Personal information
- Born: 19 October 1905 Sušak, Austria-Hungary
- Died: 17 March 1974 (aged 68) Rijeka, SFR Yugoslavia

Gymnastics career
- Discipline: Men's artistic gymnastics
- Country represented: Yugoslavia
- Medal record
Men's artistic gymnastics
Representing Kingdom of Serbs, Croats and Slovenes
Olympic Games
| Bronze medal – third place | 1928 Amsterdam | Team |

= Dragutin Ciotti =

Croatian gymnast (1905–1974)

Dragutin Ciotti (19 October 1905 – 17 March 1974) was a Croatian gymnast. He competed in the men's team and won the bronze medal at the 1928 Summer Olympics.

The son of a teacher Giuseppe Ciotti, Italian by nationality and Albina Ciotti, née Blečić. After the turbulent years spent in Rijeka, post First World War, the family moved to the State of Slovenes.

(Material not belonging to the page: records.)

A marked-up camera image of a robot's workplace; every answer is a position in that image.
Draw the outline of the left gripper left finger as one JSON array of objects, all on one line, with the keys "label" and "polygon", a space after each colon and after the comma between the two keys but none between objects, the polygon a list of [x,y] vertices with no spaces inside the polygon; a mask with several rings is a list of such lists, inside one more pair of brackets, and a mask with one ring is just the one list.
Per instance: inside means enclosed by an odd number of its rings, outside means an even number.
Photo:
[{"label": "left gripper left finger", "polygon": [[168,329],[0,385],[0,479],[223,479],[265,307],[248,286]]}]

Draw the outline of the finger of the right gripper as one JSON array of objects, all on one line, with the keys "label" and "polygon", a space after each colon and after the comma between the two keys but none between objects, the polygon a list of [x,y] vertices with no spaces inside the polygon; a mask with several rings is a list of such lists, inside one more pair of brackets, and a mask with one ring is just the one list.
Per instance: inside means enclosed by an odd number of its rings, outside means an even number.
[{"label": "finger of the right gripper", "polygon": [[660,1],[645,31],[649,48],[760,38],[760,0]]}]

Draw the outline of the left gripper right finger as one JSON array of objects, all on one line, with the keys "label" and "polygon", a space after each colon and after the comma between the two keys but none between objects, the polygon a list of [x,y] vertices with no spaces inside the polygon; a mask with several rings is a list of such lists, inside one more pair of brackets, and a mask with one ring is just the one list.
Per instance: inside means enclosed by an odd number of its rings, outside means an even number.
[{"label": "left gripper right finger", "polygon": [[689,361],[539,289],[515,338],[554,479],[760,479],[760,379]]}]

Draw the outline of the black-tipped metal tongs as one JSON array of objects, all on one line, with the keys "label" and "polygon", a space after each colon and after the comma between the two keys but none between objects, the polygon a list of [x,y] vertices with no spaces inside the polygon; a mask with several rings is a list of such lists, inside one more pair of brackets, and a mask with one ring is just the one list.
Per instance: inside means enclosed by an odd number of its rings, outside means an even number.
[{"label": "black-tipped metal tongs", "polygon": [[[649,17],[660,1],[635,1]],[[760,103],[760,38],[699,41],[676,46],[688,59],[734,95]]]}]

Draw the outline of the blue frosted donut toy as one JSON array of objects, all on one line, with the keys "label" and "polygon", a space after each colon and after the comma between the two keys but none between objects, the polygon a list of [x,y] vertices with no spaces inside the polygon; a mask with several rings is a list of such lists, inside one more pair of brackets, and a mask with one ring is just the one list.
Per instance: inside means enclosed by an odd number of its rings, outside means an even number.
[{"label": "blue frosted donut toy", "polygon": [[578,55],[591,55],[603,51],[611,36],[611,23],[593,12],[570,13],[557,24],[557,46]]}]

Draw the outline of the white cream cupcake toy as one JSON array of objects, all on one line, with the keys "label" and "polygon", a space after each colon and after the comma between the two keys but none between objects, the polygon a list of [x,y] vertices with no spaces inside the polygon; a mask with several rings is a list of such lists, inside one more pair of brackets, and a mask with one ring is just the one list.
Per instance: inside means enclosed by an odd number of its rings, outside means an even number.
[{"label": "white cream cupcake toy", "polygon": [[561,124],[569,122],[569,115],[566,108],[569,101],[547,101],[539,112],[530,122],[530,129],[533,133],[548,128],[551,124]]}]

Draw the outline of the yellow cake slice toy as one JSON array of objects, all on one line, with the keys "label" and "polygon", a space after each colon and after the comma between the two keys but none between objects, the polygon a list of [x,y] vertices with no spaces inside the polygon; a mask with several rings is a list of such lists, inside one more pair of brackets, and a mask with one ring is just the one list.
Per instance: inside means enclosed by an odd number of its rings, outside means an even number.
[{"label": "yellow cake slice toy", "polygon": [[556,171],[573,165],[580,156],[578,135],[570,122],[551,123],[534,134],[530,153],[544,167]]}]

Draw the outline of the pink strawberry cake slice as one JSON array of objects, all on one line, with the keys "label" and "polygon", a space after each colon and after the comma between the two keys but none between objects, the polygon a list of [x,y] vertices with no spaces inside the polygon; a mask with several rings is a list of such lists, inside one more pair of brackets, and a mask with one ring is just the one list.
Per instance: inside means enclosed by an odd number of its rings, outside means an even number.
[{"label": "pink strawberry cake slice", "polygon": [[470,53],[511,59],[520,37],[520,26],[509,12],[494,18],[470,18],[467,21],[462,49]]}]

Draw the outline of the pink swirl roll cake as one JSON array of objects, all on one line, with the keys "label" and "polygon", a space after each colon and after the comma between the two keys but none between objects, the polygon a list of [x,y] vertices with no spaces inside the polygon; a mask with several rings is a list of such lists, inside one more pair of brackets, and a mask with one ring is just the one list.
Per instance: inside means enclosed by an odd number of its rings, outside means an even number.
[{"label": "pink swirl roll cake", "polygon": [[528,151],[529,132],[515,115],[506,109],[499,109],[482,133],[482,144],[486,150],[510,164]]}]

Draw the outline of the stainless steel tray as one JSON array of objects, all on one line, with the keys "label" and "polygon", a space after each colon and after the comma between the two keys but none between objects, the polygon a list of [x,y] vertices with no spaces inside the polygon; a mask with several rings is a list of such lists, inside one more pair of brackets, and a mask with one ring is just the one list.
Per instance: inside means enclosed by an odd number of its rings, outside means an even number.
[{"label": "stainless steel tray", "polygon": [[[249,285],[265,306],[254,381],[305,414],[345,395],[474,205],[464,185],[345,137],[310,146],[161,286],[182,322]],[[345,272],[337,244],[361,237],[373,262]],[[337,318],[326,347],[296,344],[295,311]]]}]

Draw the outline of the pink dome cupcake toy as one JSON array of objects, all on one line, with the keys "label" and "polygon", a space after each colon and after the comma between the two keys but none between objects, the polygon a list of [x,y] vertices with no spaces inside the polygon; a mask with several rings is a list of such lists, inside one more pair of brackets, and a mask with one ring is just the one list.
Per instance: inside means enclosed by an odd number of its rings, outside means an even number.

He was a big fan of the gym and trained in the Croatian "Sokol" sports society. He was the seventh of ten children.

He managed to get into the national team, then one of the three strongest win the world. He was one of the few of the Croats at the time. There he represented the Kingdom of Yugoslavia. He was a member of society "Sokol Sušak Rijeka".

After his sports career, he worked for the forest-wood industry: «Jugodrvo», «Transjug», «Exportdrvo». Until the end of life kept in touch with acquaintances athletes.